WHAT TO DO ::
Work out the number of lines below containing the word "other" and give nothing besides it.

RECORDED INFORMATION ::
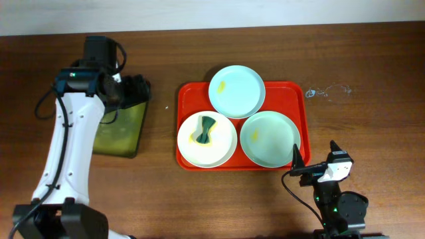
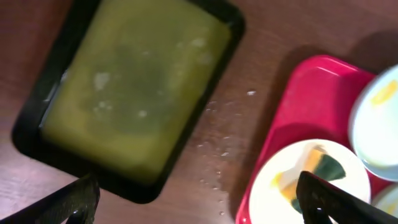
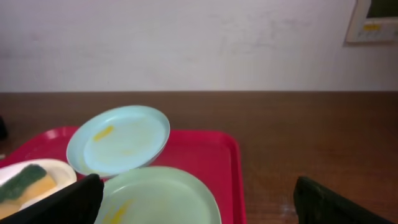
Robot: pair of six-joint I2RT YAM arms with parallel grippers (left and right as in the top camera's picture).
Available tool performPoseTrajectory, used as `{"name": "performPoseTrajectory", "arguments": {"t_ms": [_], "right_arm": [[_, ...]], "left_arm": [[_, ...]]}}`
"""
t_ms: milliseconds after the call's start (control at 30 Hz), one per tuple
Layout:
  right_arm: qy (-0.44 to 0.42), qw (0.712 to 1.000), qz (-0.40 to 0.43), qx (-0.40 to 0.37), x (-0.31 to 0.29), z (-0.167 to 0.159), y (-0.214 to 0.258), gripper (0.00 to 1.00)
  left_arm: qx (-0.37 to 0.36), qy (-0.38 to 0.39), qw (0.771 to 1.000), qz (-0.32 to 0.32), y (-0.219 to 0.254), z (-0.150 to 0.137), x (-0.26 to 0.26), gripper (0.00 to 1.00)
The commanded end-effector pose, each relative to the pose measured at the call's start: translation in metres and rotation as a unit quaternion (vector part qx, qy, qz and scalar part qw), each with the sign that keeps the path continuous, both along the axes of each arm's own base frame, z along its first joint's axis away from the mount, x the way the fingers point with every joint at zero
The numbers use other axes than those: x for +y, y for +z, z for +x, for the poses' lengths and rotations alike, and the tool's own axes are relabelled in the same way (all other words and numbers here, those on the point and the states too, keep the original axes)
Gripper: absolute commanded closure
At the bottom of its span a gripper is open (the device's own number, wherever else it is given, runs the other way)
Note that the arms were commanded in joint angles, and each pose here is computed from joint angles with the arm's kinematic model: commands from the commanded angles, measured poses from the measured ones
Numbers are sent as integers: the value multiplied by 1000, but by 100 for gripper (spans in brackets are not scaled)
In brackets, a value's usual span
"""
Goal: Clean dirty plates on tray and stack at the side
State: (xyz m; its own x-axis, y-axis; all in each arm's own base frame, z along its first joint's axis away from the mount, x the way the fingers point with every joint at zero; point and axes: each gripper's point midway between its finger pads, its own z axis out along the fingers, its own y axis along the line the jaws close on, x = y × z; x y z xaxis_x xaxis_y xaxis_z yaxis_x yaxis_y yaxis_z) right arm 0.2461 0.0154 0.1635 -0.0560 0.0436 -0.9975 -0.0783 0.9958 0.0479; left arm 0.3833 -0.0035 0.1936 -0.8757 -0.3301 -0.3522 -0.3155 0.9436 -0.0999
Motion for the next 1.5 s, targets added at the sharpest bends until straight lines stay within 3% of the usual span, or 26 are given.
{"name": "performPoseTrajectory", "arguments": {"t_ms": [0,67,100,167,233,267,333,400,433,500,533,567,600,633,667,733,833,1033,1133,1467], "right_arm": [[94,993,24,-71,32,-7,35,2],[193,964,2,-183,63,-30,87,2],[249,921,-35,-296,81,-64,132,2],[231,876,-61,-418,77,-102,180,2],[197,876,-50,-438,66,-110,214,2],[193,892,-44,-406,64,-102,226,2],[195,953,-25,-229,65,-54,235,2],[255,961,-30,-99,84,-20,234,1],[327,943,-14,-65,104,-12,241,2],[505,863,30,-5,145,-10,240,2],[541,837,75,29,154,5,238,2],[525,832,149,101,157,37,222,2],[516,824,180,149,164,59,199,32],[470,828,217,215,168,84,164,43],[384,841,229,305,171,109,106,43],[234,861,168,419,163,128,26,43],[135,838,38,528,158,128,-33,44],[144,807,-32,572,179,135,-107,50],[159,801,-45,576,183,134,-117,57],[188,794,-75,574,188,122,-133,57]], "left_arm": [[8,16,1000,9,-5,-2,15,1],[9,14,1000,9,-6,-2,13,1],[9,10,1000,9,-6,-2,10,1],[8,10,1000,9,-6,-1,10,0],[6,10,1000,9,-5,0,10,1],[6,10,1000,9,-5,-1,10,1],[6,9,1000,9,-5,-1,9,1],[7,9,1000,8,-5,-1,9,1],[8,8,1000,6,-6,-2,8,1],[9,6,1000,5,-6,-2,7,1],[10,2,1000,5,-6,-2,4,1],[10,-1,1000,5,-6,-2,1,1],[10,-2,1000,5,-6,-2,0,0],[10,-3,1000,5,-6,-2,0,1],[11,-3,1000,6,-6,-3,0,1],[14,-4,1000,6,-7,-4,-1,1],[7,-4,1000,5,-5,-1,-1,1],[7,-13,1000,-17,-6,-1,-9,1],[6,-13,1000,-16,-6,0,-9,1],[16,-23,999,-41,-10,-1,-19,4]]}}
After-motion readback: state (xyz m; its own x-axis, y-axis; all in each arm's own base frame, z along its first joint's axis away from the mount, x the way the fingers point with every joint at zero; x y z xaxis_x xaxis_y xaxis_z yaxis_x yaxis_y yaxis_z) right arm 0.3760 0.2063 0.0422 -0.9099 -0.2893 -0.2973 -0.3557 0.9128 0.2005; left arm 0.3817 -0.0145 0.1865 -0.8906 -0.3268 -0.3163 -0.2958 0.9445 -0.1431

PROBLEM SOLUTION ::
2